The IBM mainframe world is different. The password file is not available publicly. This means that high-speed, off-line trials of passwords is prohibited. Furthermore, most systems shut down an account after three unsuccessful attempts to access it; so even a low-speed trial of passwords can be considered insufficient for cracking purposes.

However, appropriate security thinking for a Unix environment is typical, albeit inappropriate, in some IBM mainframe environments. These environments involve security packages that disallow dictionary words, force frequent changes, and disallow more than eight characters in each password, thereby forcing users to write down passwords in insecure places.

Had Unix thinking not driven policy, and had users been encouraged merely to use ordinary words not easily guessed, there would be less encouragement for users to write down their passwords.

In one IBM mainframe environment I observed, a curious situation arose as the security system sought to force users to change their passwords monthly. To enforce this policy, security had to keep a history of previous passwords. Security would keep a few old passwords on file so users did not reuse them. Some users changed passwords rapidly to exhaust the history list and cycle back to their favorite, easily remembered passwords. So security installed a feature that fits exactly into the “user as the enemy” thinking so eloquently stated in the article: users were not allowed to change passwords until 15 days had elapsed since their previous password change. Now, because users were the “enemy to be thwarted,” a user, just after changing his or her password, then learning the new password, had been compromised, would be forced to do nothing and allow whomever had obtained the password to have access. The user certainly could not report this to the security department, because he or she would look unreliable or make the person suspected of obtaining the password appear suspicious—a very impolitic thing. This phenomenon is also present in those systems that make password changing difficult or impossible for the user.

Bill Patterson
Stratford, NJ

bullet.gif  Combining OM and OG

In “Reexamining Organizational Memory” (Jan. 2000, p. 58) several observations are strikingly similar to issues resolved in the context of organizational genetics (OG).

Mark Ackerman and Christine Halverson note their interest is to “investigate where memory exists currently within an organization setting.” They draw five conclusions: OM often involves distributed memory; memories may have mixed provenance; OM should be considered as “both object and process”; OM must carry “some marker of authenticity” to be useful; and context changes “are required to turn a memory ‘object’ into a memory process.”

The authors also note early research “could consider memory as though it were a single, monolithic repository of some sort for the entire organization.” They believe this to be an untenable position, observing, “This technical reconsideration has not been matched with a theoretical reconsideration.”

OG supplies the needed theoretical context for independent support for their five conclusions (see “Applied Organizational Genetics,” Syst. Research, Vol. 3, 1, 1986).

Briefly, OG demonstrates that the objects, structure, and derived processes of large enterprise databases are the functional equivalents of genetic material.
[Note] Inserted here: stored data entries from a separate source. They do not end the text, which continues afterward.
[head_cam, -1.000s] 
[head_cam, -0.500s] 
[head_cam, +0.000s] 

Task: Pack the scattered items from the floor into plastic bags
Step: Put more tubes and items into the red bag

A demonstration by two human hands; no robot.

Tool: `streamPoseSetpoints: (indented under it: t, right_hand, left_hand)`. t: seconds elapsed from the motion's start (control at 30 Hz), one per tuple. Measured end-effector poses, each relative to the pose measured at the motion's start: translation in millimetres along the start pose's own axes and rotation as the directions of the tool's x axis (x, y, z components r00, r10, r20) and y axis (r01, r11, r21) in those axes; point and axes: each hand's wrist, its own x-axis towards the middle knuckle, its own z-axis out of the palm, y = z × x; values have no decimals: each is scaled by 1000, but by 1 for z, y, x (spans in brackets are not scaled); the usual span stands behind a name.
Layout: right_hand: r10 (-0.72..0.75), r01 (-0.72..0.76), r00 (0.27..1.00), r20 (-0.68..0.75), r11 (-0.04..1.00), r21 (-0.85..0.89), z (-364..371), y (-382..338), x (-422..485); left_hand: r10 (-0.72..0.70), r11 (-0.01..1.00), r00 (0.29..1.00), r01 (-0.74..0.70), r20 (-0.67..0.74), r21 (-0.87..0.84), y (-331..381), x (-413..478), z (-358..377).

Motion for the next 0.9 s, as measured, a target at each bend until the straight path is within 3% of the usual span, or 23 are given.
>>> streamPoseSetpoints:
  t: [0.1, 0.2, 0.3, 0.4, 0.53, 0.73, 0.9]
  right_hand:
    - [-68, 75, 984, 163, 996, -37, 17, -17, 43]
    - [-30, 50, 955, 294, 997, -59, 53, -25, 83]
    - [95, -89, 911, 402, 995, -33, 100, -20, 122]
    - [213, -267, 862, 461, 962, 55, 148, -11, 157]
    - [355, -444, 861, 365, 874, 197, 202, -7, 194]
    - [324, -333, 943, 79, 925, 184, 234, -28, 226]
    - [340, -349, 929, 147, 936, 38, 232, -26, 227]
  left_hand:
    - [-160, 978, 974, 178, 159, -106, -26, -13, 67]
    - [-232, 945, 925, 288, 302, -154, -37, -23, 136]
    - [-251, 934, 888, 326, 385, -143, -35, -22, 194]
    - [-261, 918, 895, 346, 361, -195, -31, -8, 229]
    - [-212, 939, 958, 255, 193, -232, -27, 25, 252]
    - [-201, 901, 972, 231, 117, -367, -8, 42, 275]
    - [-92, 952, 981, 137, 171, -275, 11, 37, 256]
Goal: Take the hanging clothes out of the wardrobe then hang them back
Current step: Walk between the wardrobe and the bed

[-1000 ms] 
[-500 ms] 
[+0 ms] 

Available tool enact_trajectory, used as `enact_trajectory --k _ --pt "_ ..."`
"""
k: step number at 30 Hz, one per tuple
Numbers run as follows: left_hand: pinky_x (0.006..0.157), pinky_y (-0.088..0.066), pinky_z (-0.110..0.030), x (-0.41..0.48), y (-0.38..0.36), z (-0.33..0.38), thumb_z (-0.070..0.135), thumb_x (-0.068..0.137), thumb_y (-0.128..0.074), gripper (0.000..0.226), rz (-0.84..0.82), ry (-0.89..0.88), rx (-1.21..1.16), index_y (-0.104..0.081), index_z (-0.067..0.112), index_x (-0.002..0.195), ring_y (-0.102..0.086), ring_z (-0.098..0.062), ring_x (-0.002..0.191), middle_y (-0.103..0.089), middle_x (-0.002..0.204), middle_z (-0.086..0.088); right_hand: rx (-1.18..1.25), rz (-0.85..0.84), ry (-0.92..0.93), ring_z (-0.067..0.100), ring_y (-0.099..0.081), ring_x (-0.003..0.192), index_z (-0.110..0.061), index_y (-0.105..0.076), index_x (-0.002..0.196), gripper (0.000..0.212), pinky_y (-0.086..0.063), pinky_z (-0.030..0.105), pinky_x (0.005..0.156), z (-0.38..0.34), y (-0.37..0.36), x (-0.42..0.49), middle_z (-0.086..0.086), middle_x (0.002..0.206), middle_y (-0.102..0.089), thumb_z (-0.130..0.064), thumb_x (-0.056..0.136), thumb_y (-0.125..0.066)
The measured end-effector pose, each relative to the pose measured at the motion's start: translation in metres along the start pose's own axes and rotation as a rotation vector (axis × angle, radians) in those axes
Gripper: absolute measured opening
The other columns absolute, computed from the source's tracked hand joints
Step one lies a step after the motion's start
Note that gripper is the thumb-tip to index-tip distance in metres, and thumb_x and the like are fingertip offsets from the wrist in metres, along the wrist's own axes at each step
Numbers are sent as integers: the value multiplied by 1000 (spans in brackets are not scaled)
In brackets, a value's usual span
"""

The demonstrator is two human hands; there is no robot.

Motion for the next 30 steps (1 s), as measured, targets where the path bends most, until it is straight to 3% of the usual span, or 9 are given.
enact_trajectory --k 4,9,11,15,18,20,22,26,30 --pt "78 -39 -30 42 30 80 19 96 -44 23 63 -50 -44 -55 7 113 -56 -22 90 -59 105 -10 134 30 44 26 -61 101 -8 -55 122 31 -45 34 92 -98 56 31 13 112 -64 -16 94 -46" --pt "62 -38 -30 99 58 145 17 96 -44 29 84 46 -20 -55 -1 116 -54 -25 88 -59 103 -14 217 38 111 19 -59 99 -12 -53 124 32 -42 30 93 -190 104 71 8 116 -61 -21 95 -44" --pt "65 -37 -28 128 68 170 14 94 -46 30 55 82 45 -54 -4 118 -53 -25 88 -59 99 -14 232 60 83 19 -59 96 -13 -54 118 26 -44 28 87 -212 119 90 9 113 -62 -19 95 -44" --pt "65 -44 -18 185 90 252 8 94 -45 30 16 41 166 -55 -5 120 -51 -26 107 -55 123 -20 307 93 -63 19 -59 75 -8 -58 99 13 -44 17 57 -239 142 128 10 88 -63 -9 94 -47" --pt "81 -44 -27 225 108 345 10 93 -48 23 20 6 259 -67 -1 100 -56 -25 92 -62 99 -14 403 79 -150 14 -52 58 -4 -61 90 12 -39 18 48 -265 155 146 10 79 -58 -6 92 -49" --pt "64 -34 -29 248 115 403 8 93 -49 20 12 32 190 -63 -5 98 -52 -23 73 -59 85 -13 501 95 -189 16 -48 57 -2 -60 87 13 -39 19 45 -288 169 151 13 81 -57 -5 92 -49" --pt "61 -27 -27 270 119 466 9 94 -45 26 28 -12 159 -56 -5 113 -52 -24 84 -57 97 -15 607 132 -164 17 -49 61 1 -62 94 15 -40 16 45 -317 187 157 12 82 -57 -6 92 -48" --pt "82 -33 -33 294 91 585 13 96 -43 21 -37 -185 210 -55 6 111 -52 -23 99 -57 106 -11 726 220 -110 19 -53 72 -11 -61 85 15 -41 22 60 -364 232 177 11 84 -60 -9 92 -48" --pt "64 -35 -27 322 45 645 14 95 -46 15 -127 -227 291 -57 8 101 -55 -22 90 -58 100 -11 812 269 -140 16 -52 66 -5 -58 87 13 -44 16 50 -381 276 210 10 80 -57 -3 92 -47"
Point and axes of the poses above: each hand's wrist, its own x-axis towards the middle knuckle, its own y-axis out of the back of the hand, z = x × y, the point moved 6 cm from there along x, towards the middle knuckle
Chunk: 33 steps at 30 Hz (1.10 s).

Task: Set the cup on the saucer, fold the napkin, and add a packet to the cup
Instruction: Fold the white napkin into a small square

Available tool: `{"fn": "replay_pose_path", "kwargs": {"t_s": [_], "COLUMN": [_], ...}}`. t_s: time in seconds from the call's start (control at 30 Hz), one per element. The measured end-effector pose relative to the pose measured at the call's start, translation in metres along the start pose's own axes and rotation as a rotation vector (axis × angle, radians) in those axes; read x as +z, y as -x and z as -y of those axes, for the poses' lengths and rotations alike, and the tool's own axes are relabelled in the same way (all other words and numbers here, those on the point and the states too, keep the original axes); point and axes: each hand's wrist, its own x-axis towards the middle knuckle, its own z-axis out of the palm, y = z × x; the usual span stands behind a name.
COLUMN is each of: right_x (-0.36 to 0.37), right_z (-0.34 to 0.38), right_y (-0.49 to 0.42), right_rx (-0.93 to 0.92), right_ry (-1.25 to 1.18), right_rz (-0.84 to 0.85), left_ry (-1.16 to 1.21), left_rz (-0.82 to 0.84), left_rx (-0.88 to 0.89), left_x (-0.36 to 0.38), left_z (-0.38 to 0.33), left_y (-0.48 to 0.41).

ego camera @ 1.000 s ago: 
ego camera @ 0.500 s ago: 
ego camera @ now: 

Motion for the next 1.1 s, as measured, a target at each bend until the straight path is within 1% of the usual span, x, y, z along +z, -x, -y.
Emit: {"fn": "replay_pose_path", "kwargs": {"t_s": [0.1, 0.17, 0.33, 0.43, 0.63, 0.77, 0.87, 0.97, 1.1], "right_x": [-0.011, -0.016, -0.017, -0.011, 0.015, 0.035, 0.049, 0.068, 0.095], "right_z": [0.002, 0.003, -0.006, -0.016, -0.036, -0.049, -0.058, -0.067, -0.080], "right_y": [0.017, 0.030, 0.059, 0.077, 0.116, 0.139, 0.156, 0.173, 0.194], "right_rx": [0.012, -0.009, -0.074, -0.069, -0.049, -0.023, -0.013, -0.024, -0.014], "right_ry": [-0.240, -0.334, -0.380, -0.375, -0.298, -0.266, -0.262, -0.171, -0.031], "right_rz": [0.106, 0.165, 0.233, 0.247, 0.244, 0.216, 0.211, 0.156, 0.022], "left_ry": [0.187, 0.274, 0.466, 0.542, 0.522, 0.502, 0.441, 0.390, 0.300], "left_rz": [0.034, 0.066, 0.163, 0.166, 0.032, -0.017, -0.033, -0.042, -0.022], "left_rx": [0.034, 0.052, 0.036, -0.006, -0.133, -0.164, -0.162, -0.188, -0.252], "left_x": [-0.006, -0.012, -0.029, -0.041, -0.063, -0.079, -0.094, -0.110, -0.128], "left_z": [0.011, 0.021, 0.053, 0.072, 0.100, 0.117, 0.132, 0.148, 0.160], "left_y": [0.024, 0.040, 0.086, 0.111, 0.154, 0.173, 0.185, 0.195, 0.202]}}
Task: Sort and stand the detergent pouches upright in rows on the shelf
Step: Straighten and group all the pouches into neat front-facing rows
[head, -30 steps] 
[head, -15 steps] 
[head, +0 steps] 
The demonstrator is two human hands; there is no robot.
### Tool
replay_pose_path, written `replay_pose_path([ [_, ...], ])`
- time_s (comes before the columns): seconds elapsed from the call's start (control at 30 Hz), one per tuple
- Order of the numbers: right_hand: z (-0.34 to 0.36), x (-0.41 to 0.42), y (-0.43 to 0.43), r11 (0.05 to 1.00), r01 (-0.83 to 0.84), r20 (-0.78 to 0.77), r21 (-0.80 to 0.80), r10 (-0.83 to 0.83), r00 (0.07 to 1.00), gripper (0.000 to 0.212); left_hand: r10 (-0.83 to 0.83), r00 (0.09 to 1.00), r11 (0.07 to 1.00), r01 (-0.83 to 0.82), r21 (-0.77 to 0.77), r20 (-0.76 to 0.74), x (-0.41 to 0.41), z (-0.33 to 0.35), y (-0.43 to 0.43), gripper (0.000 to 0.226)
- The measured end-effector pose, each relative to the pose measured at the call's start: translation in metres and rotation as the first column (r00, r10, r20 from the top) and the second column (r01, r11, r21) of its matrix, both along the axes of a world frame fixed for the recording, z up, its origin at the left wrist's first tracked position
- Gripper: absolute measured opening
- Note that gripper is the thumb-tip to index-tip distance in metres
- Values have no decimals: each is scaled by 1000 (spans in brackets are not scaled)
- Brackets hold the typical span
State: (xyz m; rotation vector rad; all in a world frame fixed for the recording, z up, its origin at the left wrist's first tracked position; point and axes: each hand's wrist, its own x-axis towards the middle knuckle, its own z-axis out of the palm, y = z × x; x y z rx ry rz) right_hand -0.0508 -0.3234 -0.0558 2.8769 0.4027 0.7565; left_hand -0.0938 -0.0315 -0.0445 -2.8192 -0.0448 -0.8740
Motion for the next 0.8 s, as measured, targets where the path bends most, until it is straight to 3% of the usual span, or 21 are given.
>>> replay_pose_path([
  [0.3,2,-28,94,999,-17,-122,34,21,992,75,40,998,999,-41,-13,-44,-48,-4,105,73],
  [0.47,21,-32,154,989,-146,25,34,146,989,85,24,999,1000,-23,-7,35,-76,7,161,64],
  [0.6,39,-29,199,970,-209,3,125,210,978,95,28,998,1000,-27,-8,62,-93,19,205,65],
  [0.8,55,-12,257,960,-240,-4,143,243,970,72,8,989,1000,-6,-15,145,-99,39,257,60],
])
This allows one to recognize and understand the organization in which they are embedded using many of the analytical tools of evolutionary biology and ecology. Without this foundation, the best one can do is argue by analogy to biological systems concerning how organizations behave. However, with OG, one has a demonstrable, empirically, and theoretically sound foundation on which to base subsequent observations, such as those of Ackerman and Halverson.

The evolution of OM is exactly the kind of mixed provenance phenomenon typical of systems built on genetic bases, serviced by multiple levels of organization, and responding to stimuli in determinant but context-sensitive ways. If Ackerman’s and Halverson’s work is retrofitted with an OG foundation, then their conclusions follow directly.